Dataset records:
────────────────
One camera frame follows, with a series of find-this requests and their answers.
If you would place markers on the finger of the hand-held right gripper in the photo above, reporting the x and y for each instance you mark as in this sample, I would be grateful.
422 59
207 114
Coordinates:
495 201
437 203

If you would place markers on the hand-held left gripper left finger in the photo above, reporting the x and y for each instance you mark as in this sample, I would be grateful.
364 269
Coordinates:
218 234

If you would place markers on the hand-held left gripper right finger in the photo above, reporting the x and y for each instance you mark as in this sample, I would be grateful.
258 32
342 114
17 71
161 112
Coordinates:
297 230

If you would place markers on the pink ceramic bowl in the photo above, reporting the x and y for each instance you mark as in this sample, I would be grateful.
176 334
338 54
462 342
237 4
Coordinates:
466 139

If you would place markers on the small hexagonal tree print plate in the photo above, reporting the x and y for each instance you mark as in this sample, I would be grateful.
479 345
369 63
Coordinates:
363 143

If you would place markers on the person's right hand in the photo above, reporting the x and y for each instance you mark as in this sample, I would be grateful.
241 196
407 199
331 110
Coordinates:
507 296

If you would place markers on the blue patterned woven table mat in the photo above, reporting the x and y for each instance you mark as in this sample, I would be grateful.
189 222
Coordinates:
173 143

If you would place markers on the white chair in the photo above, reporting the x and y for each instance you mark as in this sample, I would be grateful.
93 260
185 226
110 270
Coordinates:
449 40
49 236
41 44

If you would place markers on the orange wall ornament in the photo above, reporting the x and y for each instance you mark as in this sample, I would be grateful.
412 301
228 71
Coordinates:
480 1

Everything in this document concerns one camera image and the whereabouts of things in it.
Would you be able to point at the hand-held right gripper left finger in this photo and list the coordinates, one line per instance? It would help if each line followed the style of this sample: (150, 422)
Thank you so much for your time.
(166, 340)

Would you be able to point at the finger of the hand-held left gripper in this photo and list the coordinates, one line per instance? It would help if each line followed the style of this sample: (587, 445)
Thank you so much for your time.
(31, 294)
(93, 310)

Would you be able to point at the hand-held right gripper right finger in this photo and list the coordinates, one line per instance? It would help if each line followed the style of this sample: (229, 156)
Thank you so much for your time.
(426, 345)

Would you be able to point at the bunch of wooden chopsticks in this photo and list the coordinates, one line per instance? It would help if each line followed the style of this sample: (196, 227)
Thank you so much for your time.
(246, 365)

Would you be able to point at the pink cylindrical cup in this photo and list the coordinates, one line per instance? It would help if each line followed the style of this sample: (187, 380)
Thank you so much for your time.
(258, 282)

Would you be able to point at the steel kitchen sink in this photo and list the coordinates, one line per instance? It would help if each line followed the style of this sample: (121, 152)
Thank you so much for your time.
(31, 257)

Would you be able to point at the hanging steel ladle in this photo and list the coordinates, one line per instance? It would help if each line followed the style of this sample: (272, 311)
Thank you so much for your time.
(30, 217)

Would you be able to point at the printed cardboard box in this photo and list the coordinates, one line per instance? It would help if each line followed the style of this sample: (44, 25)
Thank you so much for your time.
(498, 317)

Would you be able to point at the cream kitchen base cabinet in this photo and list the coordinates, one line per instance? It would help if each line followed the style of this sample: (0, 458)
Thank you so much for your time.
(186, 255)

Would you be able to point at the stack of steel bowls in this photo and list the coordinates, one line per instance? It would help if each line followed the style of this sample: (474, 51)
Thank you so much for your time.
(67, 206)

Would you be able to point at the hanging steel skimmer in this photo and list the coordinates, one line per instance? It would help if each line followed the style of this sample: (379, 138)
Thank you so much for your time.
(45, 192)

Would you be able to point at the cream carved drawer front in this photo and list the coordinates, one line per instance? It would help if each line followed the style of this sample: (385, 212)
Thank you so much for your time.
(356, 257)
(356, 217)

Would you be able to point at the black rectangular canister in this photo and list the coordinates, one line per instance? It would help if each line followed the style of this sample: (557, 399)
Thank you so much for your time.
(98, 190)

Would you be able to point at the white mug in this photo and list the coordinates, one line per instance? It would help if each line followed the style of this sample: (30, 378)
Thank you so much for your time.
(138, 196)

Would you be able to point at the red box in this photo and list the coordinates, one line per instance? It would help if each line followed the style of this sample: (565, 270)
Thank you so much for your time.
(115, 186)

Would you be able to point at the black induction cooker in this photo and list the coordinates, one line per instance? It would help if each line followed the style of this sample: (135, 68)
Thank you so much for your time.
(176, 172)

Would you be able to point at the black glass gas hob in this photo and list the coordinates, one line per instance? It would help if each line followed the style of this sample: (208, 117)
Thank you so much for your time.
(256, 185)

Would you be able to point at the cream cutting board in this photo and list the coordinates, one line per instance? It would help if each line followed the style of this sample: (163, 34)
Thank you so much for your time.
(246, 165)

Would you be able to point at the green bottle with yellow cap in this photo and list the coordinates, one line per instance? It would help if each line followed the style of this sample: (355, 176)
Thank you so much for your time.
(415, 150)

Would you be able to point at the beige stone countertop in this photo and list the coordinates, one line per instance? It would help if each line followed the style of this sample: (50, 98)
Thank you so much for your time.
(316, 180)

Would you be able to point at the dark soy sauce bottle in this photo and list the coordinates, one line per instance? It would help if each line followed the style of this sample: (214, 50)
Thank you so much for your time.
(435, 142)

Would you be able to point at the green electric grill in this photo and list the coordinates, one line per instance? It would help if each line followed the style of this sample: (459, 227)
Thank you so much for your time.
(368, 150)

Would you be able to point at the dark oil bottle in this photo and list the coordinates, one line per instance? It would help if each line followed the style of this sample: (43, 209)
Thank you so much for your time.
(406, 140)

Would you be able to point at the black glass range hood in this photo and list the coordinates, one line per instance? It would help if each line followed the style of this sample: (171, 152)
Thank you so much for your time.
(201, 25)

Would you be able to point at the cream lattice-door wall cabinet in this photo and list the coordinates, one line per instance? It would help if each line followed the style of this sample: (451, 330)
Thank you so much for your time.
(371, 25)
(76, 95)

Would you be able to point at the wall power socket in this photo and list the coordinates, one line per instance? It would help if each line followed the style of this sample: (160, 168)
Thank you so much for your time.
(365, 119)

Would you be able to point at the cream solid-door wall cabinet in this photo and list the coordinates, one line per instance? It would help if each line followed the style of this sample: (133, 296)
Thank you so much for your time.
────────────────
Action item → Could you set down every record exactly as given?

Task output →
One camera frame follows, with a series of find-this requests and their answers.
If you would place markers on the finger of the hand-held right gripper in the photo above, reporting the x and y for each instance you mark as in this sample, I would be grateful.
422 59
207 114
Coordinates:
495 201
437 203

If you would place markers on the hand-held left gripper left finger in the photo above, reporting the x and y for each instance you mark as in this sample, I would be grateful.
364 269
Coordinates:
218 234

If you would place markers on the hand-held left gripper right finger in the photo above, reporting the x and y for each instance you mark as in this sample, I would be grateful.
258 32
342 114
17 71
161 112
Coordinates:
297 230

If you would place markers on the pink ceramic bowl in the photo above, reporting the x and y for each instance you mark as in this sample, I would be grateful.
176 334
338 54
462 342
237 4
Coordinates:
466 139

If you would place markers on the small hexagonal tree print plate in the photo above, reporting the x and y for each instance you mark as in this sample, I would be grateful.
479 345
369 63
Coordinates:
363 143

If you would place markers on the person's right hand in the photo above, reporting the x and y for each instance you mark as in this sample, I would be grateful.
241 196
407 199
331 110
Coordinates:
507 296

If you would place markers on the blue patterned woven table mat in the photo above, reporting the x and y for each instance you mark as in this sample, I would be grateful.
189 222
Coordinates:
173 143

If you would place markers on the white chair in the photo above, reporting the x and y for each instance you mark as in this sample, I would be grateful.
93 260
185 226
110 270
Coordinates:
449 40
49 236
41 44

If you would place markers on the orange wall ornament in the photo above, reporting the x and y for each instance you mark as in this sample, I would be grateful.
412 301
228 71
Coordinates:
480 1

Everything in this document concerns one camera image and the whereabouts of things in it.
Would you be able to point at the hand-held right gripper left finger in this photo and list the coordinates, one line per instance? It would help if each line followed the style of this sample: (150, 422)
Thank you so much for your time.
(166, 340)

Would you be able to point at the finger of the hand-held left gripper in this photo and list the coordinates, one line per instance? It would help if each line followed the style of this sample: (587, 445)
Thank you so much for your time.
(31, 294)
(93, 310)

Would you be able to point at the hand-held right gripper right finger in this photo and list the coordinates, one line per instance? It would help if each line followed the style of this sample: (229, 156)
Thank you so much for your time.
(426, 345)

Would you be able to point at the bunch of wooden chopsticks in this photo and list the coordinates, one line per instance? It would help if each line followed the style of this sample: (196, 227)
Thank you so much for your time.
(246, 365)

Would you be able to point at the pink cylindrical cup in this photo and list the coordinates, one line per instance? It would help if each line followed the style of this sample: (187, 380)
Thank you so much for your time.
(258, 282)

Would you be able to point at the steel kitchen sink in this photo and list the coordinates, one line per instance? It would help if each line followed the style of this sample: (121, 152)
Thank you so much for your time.
(31, 257)

Would you be able to point at the hanging steel ladle in this photo and list the coordinates, one line per instance? It would help if each line followed the style of this sample: (272, 311)
Thank you so much for your time.
(30, 217)

Would you be able to point at the printed cardboard box in this photo and list the coordinates, one line per instance? It would help if each line followed the style of this sample: (44, 25)
Thank you so much for your time.
(498, 317)

Would you be able to point at the cream kitchen base cabinet in this photo and list the coordinates, one line per instance? It would help if each line followed the style of this sample: (0, 458)
Thank you so much for your time.
(186, 255)

Would you be able to point at the stack of steel bowls in this photo and list the coordinates, one line per instance? It would help if each line followed the style of this sample: (474, 51)
Thank you so much for your time.
(67, 206)

Would you be able to point at the hanging steel skimmer in this photo and list the coordinates, one line per instance? It would help if each line followed the style of this sample: (379, 138)
Thank you so much for your time.
(45, 192)

Would you be able to point at the cream carved drawer front in this photo and list the coordinates, one line per instance? It would help if each line followed the style of this sample: (385, 212)
Thank you so much for your time.
(356, 257)
(356, 217)

Would you be able to point at the black rectangular canister in this photo and list the coordinates, one line per instance? It would help if each line followed the style of this sample: (557, 399)
Thank you so much for your time.
(98, 190)

Would you be able to point at the white mug in this photo and list the coordinates, one line per instance? It would help if each line followed the style of this sample: (30, 378)
Thank you so much for your time.
(138, 196)

Would you be able to point at the red box in this photo and list the coordinates, one line per instance? It would help if each line followed the style of this sample: (565, 270)
Thank you so much for your time.
(115, 186)

Would you be able to point at the black induction cooker in this photo and list the coordinates, one line per instance? It would help if each line followed the style of this sample: (135, 68)
Thank you so much for your time.
(176, 172)

Would you be able to point at the black glass gas hob in this photo and list the coordinates, one line per instance? It would help if each line followed the style of this sample: (208, 117)
Thank you so much for your time.
(256, 185)

Would you be able to point at the cream cutting board in this photo and list the coordinates, one line per instance? It would help if each line followed the style of this sample: (163, 34)
Thank you so much for your time.
(246, 165)

Would you be able to point at the green bottle with yellow cap in this photo and list the coordinates, one line per instance? It would help if each line followed the style of this sample: (355, 176)
Thank you so much for your time.
(415, 150)

Would you be able to point at the beige stone countertop in this photo and list the coordinates, one line per instance? It would help if each line followed the style of this sample: (50, 98)
Thank you so much for your time.
(316, 180)

Would you be able to point at the dark soy sauce bottle in this photo and list the coordinates, one line per instance? It would help if each line followed the style of this sample: (214, 50)
Thank you so much for your time.
(435, 142)

Would you be able to point at the green electric grill in this photo and list the coordinates, one line per instance? It would help if each line followed the style of this sample: (459, 227)
Thank you so much for your time.
(368, 150)

Would you be able to point at the dark oil bottle in this photo and list the coordinates, one line per instance? It would help if each line followed the style of this sample: (43, 209)
Thank you so much for your time.
(406, 140)

Would you be able to point at the black glass range hood in this photo and list the coordinates, one line per instance? It would help if each line followed the style of this sample: (171, 152)
Thank you so much for your time.
(201, 25)

Would you be able to point at the cream lattice-door wall cabinet in this photo and list the coordinates, one line per instance? It would help if each line followed the style of this sample: (451, 330)
Thank you so much for your time.
(371, 25)
(76, 95)

Would you be able to point at the wall power socket in this photo and list the coordinates, one line per instance? It would help if each line followed the style of this sample: (160, 168)
Thank you so much for your time.
(365, 119)

Would you be able to point at the cream solid-door wall cabinet in this photo and list the coordinates, one line per instance? It would help if each line followed the style of this sample: (133, 296)
Thank you so much for your time.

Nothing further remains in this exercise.